Claude Opus 4.7 autonomously trains robot dog to fetch in under two hours
Anthropic's Claude Opus 4.7 connected to a quadruped robot, wrote control code, and trained it to retrieve a ball without human intervention—completing the task roughly 20 times faster than the best human team achieved in 2024.

Anthropic's Claude Opus 4.7 has completed a robotics task that its predecessor could not solve and that outpaced human engineers by a factor of 20. The model autonomously connected to a quadruped robot, mapped its sensors and cameras, wrote control code from scratch, and trained the machine to fetch a ball—all without human intervention.

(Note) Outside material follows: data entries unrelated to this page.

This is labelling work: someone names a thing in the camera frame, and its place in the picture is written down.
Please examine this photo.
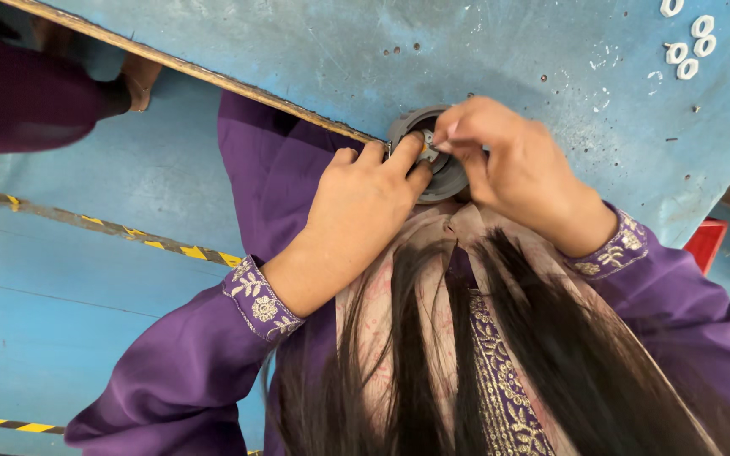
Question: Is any person's right hand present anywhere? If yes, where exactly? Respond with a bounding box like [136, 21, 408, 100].
[432, 95, 584, 249]

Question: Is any person's left hand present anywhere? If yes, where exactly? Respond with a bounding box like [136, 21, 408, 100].
[300, 132, 433, 281]

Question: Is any grey round plastic housing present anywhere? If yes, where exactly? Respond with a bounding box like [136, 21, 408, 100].
[387, 104, 471, 205]

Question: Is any purple embroidered tunic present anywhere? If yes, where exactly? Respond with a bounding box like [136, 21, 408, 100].
[64, 90, 730, 456]

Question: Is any beige printed scarf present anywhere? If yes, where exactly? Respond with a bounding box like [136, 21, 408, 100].
[335, 201, 578, 456]

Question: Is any red plastic crate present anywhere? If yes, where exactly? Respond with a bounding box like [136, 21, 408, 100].
[683, 217, 730, 276]

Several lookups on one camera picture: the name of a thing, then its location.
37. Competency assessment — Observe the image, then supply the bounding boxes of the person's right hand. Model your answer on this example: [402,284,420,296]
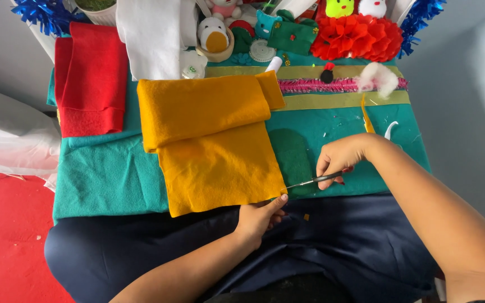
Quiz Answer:
[316,135,374,191]

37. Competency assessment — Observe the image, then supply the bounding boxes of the person's left hand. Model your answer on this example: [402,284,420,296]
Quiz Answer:
[234,194,289,250]

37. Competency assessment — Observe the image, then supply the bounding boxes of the black handled scissors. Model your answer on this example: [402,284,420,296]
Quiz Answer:
[286,167,355,190]

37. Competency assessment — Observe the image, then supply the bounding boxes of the mustard yellow felt sheet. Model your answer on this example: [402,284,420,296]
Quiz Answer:
[136,70,289,219]

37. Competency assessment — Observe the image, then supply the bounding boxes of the yellow felt scrap strip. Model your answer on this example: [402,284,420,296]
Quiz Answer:
[360,93,377,135]

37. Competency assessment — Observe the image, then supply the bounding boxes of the wide olive yellow ribbon strip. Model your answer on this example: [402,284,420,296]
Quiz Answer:
[274,90,412,113]

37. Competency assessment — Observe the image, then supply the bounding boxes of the white curved felt scrap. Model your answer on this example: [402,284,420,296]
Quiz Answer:
[384,121,399,141]

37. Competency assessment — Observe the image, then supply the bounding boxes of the pink fringe trim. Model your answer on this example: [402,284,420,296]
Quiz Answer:
[276,77,410,94]

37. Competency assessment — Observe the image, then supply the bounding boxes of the black and red pompom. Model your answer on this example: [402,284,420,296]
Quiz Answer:
[320,62,336,84]

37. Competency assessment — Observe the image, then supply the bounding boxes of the white stuffing tuft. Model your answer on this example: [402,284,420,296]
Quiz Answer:
[354,62,400,100]

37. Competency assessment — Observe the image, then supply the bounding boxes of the white glue tube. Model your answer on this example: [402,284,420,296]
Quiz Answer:
[264,56,283,73]

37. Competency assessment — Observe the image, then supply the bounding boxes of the narrow olive yellow ribbon strip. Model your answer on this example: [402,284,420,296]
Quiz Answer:
[205,65,404,80]

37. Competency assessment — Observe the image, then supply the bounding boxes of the red paper pom flower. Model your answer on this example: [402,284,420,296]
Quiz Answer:
[310,13,404,63]

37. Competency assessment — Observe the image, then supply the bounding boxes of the round white pin wheel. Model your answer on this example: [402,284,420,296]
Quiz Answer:
[249,39,277,63]

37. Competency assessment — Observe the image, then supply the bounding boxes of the green felt pouch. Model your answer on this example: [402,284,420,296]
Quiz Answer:
[266,9,320,56]

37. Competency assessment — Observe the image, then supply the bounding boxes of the blue felt flower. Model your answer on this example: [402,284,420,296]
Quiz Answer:
[230,52,253,66]

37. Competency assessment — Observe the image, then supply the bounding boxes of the dark green round felt piece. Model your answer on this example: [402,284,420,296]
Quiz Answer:
[228,20,257,54]

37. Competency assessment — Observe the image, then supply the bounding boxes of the teal plush toy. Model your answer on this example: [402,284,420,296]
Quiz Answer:
[254,9,283,40]

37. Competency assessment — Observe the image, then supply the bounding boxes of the neon yellow plush toy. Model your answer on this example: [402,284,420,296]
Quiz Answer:
[325,0,355,19]

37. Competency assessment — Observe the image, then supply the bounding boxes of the white round tape dispenser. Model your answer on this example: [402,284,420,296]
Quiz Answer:
[179,50,209,80]

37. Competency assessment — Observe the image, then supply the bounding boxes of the white and red plush toy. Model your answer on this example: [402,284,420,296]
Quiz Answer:
[358,0,388,19]

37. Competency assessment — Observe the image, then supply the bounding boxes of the white and yellow plush toy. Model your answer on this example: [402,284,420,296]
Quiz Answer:
[197,17,230,54]

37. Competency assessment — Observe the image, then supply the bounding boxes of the blue tinsel garland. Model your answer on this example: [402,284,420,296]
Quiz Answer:
[11,0,88,37]
[396,0,448,60]

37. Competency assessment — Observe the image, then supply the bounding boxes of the person's navy blue garment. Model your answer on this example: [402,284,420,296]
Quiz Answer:
[44,193,439,303]

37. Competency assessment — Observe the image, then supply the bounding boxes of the pink and white plush toy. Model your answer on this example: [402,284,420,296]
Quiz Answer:
[205,0,244,20]

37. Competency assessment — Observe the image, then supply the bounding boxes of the teal felt cloth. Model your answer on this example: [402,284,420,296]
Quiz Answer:
[46,52,432,224]

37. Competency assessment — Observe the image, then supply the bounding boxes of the white felt sheet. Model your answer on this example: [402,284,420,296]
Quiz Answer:
[115,0,200,82]

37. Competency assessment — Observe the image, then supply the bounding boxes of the red felt sheet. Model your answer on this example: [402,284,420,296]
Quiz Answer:
[54,22,130,139]

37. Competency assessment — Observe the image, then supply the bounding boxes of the white pot with grass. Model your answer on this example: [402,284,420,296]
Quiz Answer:
[74,0,119,27]

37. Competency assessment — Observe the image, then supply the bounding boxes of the white plastic bag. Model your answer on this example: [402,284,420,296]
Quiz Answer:
[0,81,62,193]

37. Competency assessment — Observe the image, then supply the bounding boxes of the red floor mat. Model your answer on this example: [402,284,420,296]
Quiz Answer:
[0,170,76,303]

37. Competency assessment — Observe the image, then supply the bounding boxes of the wooden ring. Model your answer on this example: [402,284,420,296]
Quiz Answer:
[195,27,236,63]

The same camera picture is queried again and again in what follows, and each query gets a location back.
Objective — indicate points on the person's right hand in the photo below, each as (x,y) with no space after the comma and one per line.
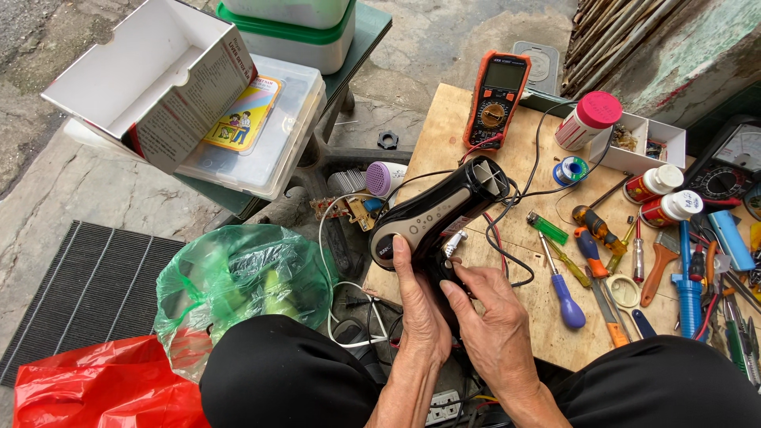
(493,333)

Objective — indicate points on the person's left hand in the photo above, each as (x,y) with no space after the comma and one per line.
(419,315)

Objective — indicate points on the black and grey hair dryer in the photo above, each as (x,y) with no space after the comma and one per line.
(434,217)

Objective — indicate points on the white power strip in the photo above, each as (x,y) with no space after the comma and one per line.
(443,407)

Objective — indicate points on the orange utility knife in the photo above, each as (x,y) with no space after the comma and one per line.
(609,321)

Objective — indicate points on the green lighter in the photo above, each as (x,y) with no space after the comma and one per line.
(547,227)

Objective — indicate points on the blue and orange screwdriver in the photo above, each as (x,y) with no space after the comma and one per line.
(590,252)

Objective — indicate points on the brown circuit board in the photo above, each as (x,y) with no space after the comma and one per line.
(351,209)

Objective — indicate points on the white device with purple grille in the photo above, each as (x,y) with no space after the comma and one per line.
(383,178)

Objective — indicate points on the person's black trousers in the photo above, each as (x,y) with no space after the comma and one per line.
(285,374)

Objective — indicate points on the orange and black screwdriver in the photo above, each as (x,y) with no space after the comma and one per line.
(597,229)

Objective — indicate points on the white ribbed heatsink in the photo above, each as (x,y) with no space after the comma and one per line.
(346,181)

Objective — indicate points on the clear yellow screwdriver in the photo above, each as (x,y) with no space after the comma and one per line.
(621,249)

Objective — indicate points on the red clear tester screwdriver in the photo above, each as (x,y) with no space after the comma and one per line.
(638,255)

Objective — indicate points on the black plastic nut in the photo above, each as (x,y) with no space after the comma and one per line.
(387,140)

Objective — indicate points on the green plastic bag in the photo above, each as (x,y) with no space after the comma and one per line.
(238,285)

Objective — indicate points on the blue desoldering pump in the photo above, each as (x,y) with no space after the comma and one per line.
(689,297)

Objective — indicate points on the red bottle with white cap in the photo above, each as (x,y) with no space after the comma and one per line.
(651,184)
(669,209)

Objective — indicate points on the clear plastic storage container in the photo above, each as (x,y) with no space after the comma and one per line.
(285,136)

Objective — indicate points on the white bottle with pink cap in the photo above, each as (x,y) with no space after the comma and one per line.
(585,122)

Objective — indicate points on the white cardboard tray of parts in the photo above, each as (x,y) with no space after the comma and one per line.
(636,148)

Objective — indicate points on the orange digital multimeter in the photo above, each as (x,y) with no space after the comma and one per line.
(496,95)

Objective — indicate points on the heap of hand tools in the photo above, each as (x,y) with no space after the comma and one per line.
(737,309)

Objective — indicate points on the light blue box cutter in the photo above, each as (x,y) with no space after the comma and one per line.
(732,241)

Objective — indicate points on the yellow illustrated booklet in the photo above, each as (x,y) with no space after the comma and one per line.
(244,116)

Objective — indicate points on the grey floor cover plate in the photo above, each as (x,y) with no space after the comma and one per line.
(538,65)

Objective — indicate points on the green table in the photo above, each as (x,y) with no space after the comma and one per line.
(365,35)

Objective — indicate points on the black analog multimeter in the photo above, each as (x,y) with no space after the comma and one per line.
(728,163)

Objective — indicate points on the white container with green lid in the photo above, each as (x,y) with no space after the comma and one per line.
(297,44)

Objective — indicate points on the bundle of metal rods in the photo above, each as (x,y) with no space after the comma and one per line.
(612,41)

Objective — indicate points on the red plastic bag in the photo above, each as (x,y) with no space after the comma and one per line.
(107,386)

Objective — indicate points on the black ribbed mat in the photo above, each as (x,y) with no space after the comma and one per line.
(83,285)

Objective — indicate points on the open white cardboard box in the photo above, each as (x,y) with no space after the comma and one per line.
(166,89)

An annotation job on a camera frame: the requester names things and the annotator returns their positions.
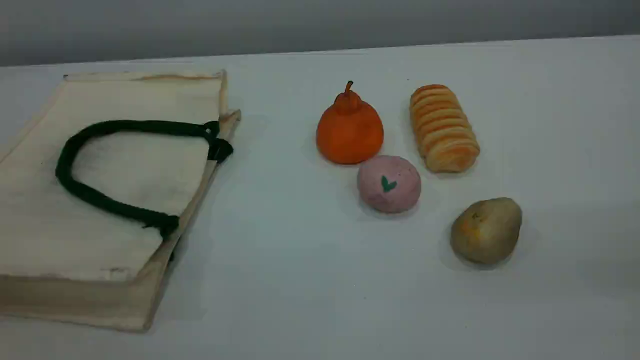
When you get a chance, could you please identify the white canvas handbag green handles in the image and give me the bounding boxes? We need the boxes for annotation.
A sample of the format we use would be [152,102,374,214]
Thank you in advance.
[0,69,242,333]

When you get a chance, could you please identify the orange pear-shaped toy fruit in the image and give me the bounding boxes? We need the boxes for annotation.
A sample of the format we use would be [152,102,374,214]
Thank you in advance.
[315,80,385,165]

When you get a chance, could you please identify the pink round bun green leaf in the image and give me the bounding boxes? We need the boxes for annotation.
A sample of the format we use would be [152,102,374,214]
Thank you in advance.
[356,154,422,215]

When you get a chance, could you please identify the striped orange bread roll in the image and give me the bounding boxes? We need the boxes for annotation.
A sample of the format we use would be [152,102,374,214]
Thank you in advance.
[409,83,481,174]

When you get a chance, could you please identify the yellow-brown toy mango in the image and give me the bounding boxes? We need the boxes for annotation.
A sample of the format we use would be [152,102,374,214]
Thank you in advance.
[450,196,524,266]

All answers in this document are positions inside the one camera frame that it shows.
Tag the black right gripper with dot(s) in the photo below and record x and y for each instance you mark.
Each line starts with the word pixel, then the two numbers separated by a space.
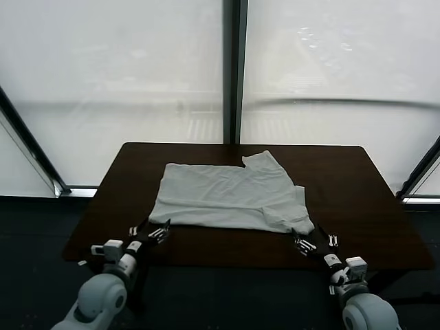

The achievement is framed as "Project Fetch Phase Two," a direct sequel to a 2024 experiment in which two teams of non-robotics engineers raced to teach the same robot dog the same trick. One team had access to Claude; the other did not. The AI-assisted group finished faster, but Claude itself couldn't solve the problem end-to-end—it stalled during the initial connection phase and required constant human debugging.
Two years later, Opus 4.7 handled the entire pipeline autonomously, from hardware handshake to motion planning, in roughly one-twentieth the time the best human team logged in 2024. The 2024 baseline involved teams working over multiple days; the 2026 run took hours. Claude Opus 4.7 wrote Python control scripts, debugged sensor input mismatches, and iteratively tuned the fetch behavior until the robot reliably retrieved the ball and returned it to a marked position.
Anthropic released no weights or API access details for the robotics-specific version of Opus 4.7 used in the demo. The company's research writeup emphasizes the speed gain and the zero-shot nature of the task—Claude received no prior training on this specific robot model and no human-written starter code. The model inferred the control API from documentation files and sensor logs, then generated working motion primitives on the first deployment attempt. Anthropic frames the milestone as an example of autonomous AI training autonomous systems now crossing into physical hardware, not just simulation or code generation.